Where a line of the data below has the string "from", copy that line.

### COLLECTED MATERIAL:
________________________
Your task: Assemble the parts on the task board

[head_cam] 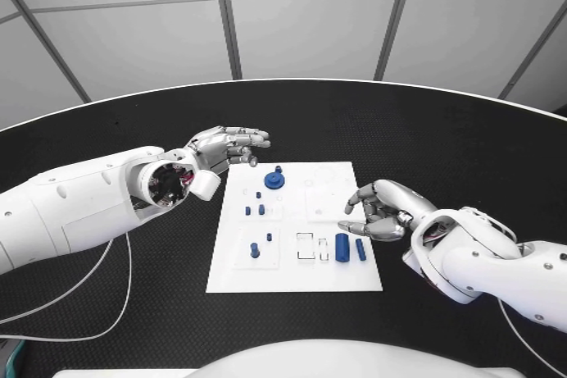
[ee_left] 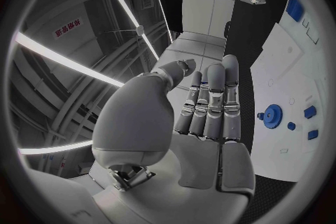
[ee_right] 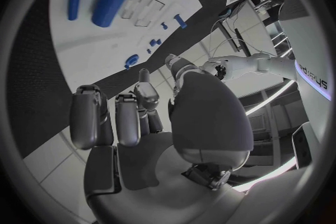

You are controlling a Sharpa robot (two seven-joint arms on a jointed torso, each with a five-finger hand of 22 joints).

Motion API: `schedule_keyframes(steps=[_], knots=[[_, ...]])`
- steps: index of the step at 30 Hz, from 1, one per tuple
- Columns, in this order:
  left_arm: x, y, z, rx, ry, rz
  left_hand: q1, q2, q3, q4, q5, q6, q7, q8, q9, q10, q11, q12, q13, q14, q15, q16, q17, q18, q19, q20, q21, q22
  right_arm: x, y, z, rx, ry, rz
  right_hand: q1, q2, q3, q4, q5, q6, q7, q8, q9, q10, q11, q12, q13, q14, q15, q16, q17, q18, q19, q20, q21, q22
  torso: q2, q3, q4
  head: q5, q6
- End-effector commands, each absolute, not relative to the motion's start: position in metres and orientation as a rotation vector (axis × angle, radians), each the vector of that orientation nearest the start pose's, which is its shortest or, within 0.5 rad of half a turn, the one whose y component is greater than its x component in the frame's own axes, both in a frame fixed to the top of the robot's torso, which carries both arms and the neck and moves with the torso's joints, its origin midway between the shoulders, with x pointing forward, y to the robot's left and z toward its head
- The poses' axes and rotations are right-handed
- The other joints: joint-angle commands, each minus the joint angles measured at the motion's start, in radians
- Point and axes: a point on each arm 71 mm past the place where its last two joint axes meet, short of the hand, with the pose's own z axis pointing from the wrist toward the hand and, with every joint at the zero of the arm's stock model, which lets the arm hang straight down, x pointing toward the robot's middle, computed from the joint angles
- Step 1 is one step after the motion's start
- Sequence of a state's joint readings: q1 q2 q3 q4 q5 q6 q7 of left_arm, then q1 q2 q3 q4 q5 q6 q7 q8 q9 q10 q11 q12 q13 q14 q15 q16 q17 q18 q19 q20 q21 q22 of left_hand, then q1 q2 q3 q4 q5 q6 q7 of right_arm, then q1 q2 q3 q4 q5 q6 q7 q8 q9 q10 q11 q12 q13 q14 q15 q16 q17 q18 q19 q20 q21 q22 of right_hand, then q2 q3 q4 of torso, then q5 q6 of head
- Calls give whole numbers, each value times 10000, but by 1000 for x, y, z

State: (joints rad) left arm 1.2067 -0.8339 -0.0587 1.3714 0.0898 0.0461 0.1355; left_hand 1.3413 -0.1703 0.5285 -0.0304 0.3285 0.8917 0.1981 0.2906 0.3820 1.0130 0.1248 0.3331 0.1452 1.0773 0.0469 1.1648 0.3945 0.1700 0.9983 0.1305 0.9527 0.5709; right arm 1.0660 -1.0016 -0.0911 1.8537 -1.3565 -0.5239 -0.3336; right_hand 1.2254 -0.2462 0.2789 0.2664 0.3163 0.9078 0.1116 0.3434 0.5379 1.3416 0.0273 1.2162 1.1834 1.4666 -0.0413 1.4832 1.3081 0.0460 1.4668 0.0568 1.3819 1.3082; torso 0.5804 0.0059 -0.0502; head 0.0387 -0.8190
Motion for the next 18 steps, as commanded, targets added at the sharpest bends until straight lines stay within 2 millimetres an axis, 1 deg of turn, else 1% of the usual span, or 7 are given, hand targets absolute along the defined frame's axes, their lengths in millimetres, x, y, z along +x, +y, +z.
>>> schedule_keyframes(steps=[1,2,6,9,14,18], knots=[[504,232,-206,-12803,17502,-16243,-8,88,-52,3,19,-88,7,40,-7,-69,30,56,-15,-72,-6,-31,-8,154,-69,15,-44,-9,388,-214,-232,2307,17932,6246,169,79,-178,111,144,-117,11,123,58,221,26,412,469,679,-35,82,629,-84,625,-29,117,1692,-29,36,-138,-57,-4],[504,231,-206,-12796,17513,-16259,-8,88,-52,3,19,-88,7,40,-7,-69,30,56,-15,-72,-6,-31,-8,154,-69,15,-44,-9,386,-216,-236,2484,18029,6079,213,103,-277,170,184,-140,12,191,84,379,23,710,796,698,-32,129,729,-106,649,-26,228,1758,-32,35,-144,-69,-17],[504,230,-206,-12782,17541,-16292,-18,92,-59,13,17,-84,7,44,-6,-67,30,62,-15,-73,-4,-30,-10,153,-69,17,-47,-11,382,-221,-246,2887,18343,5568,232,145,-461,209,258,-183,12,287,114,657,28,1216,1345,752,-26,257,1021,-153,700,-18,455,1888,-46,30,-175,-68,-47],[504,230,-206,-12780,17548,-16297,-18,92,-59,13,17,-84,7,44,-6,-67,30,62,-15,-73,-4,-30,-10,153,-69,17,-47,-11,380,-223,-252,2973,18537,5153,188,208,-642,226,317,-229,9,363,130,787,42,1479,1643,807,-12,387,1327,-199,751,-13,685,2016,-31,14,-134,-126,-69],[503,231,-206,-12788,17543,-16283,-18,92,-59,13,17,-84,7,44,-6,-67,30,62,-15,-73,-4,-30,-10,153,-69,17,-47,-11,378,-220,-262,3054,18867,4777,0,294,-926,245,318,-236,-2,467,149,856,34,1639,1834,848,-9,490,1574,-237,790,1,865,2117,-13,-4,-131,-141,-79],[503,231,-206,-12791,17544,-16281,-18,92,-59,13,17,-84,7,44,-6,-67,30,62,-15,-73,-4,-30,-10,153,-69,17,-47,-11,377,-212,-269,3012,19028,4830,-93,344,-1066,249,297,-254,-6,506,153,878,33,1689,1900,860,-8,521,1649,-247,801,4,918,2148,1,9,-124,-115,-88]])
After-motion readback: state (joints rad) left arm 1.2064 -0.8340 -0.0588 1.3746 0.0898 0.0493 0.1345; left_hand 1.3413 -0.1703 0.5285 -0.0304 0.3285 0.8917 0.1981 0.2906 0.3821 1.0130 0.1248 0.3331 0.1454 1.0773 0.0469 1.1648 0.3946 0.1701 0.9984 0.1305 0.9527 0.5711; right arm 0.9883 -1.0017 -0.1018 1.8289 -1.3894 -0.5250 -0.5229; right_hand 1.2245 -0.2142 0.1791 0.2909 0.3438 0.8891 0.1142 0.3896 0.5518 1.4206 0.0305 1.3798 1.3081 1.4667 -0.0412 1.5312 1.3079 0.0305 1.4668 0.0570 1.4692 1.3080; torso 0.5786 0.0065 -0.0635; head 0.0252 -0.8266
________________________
### OUTPUT:
- steps: index of the step at 30 Hz, from 1, one per tuple
- Point and axes: a point on each arm 71 mm past the place where its last two joint axes meet, short of the hand, with the pose's own z axis pointing from the wrist toward the hand and, with every joint at the zero of the arm's stock model, which lets the arm hang straight down, x pointing toward the robot's middle, computed from the joint angles

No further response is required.